By Syndication Washington Post, Bloomberg · Emily Barrett · BUSINESS, US-GLOBAL-MARKETS
Even as Libor jumped the most in three months Thursday, indicators of stress in this crucial corner of financial markets -- such as the spread between three-month Libor and the risk-free rate -- are hovering where they were before the March upheaval. In secured funding markets, the benchmark repurchase rate remains in check, and the Federal Reserve's overnight liquidity facilities have hardly been touched this week.
That all adds up to a big win for the Fed, though maybe not exactly mission accomplished. It's a testament to officials' swift and aggressive actions over the past three months that this key market is calm at what would typically be a volatile time, with banks wrapping up their books at mid-year.
The threat of a relapse heading into the second half of 2020 is reduced with ample cash in the system. The biggest risk to this hard-won equilibrium is if demand is unable to keep up with the Treasury's borrowing needs, with more government stimulus potentially on the way.
"The really big unknown right now is that we're at this fork in the road as far as stimulus goes," said Blake Gwinn, a rates strategist at NatWest. "That will have a massive impact on bill supply and funding needs."
There are signs that buyers might be starting to drift out of the safety of bills, even as supply may need to ramp up again. In particular, strategists have been eyeing outflows from government money-market funds.
While the Treasury's cash hoard, at a near-record $1.61 trillion, has allowed it to trim bill supply, Gwinn doesn't see major cuts on the way. Spending needs may surge again soon enough, as the administration is reportedly considering a $1 trillion infrastructure package.
There were concerns in recent weeks that the Treasury's cash stockpile could complicate matters for the Fed at quarter-end, because of the potential for increased volatility in reserves at a time when short-term funding needs are typically more acute.
That hasn't turned out to be the case. For one thing, the Treasury's cash pile has dropped from last week's historic level. Also, unlike September, when large flows tied to corporate tax payments and Treasury auction settlements crashed a system that was running close to scarcity, reserves are now abundant. That's thanks to asset purchases and a plethora of liquidity facilities that have expanded the Fed's balance sheet beyond $7 trillion.
"When the Fed started blowing out its balance sheet, reserves really ceased to matter," Gwinn said. "We're so far past that, we're so far into reserve abundance."
Stress indicators in the U.S. are muted so far. Three-month Libor did fix higher Thursday, in the biggest increase since March, but it's coming off a five-year low and returning to last week's level. The spread to overnight index swaps, the risk-free rate, rose only a fraction.
To Jon Hill, U.S. rates strategist at BMO Capital Markets, that suggests upward pressure on the benchmark "will not be durable absent a sharp correction in risk assets."
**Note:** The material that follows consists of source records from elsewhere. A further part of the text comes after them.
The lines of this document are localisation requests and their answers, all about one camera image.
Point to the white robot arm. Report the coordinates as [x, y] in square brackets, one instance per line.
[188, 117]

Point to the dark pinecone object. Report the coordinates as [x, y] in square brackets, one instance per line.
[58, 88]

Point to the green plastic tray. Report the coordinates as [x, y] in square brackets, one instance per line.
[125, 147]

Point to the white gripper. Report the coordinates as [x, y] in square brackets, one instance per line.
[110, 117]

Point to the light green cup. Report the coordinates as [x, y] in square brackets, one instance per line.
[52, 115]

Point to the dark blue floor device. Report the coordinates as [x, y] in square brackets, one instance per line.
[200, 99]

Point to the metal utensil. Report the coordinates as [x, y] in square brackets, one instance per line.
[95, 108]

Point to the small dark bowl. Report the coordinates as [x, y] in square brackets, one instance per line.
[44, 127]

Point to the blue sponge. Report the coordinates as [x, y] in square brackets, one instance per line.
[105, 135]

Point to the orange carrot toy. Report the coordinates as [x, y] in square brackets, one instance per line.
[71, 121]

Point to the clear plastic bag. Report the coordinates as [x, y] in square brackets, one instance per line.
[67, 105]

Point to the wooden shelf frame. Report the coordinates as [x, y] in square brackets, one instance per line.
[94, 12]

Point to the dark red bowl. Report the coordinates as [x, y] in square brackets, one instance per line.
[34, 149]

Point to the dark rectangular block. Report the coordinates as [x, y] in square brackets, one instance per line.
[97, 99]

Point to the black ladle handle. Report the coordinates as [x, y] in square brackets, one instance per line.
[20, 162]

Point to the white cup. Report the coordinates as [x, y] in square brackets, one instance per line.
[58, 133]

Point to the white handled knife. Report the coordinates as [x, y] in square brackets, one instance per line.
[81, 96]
As for secured funding markets, "heading into quarter-end, additional repo pressure could mount, but their spillover into other areas of funding markets is unlikely," according to a report from Steven Zeng and Craig Nicol, strategists at Deutsche Bank.
The markets are "functioning well without any major dislocations" in Treasury, mortgage-backed and municipal bond markets, they said in a report dated June 18. Treasuries are maintaining a stable spread to swaps across different maturities, "suggesting stable investor demand despite increased issuance."
Though that spread measure has jumped around somewhat in the past week, the gap between three-month T-bills and the overnight index swaps rate is still below its peak this month, and well short of the stresses seen in March and April.
Overseas, some stresses remain. The European Central Bank announced plans for a precautionary facility to provide euros to central banks outside the currency area to help ease any liquidity crunches that remain in the wake of the pandemic. And liquidity in foreign-exchange markets is still below norms, according to Guy Debelle, deputy governor of the Reserve Bank of Australia and head of the Global Foreign Exchange Committee.
NatWest's Gwinn says that even if the course of the pandemic takes a more critical turn, exerting renewed pressure on the economy, the financial system is far better placed now to handle the risks.
"There's a fuller understanding now of the Fed's tolerance for funding rates to widen out," he said. "When we went into this in March nobody had any clue that the Fed would act as quickly and as strongly as they did -- now we know what their playbook is."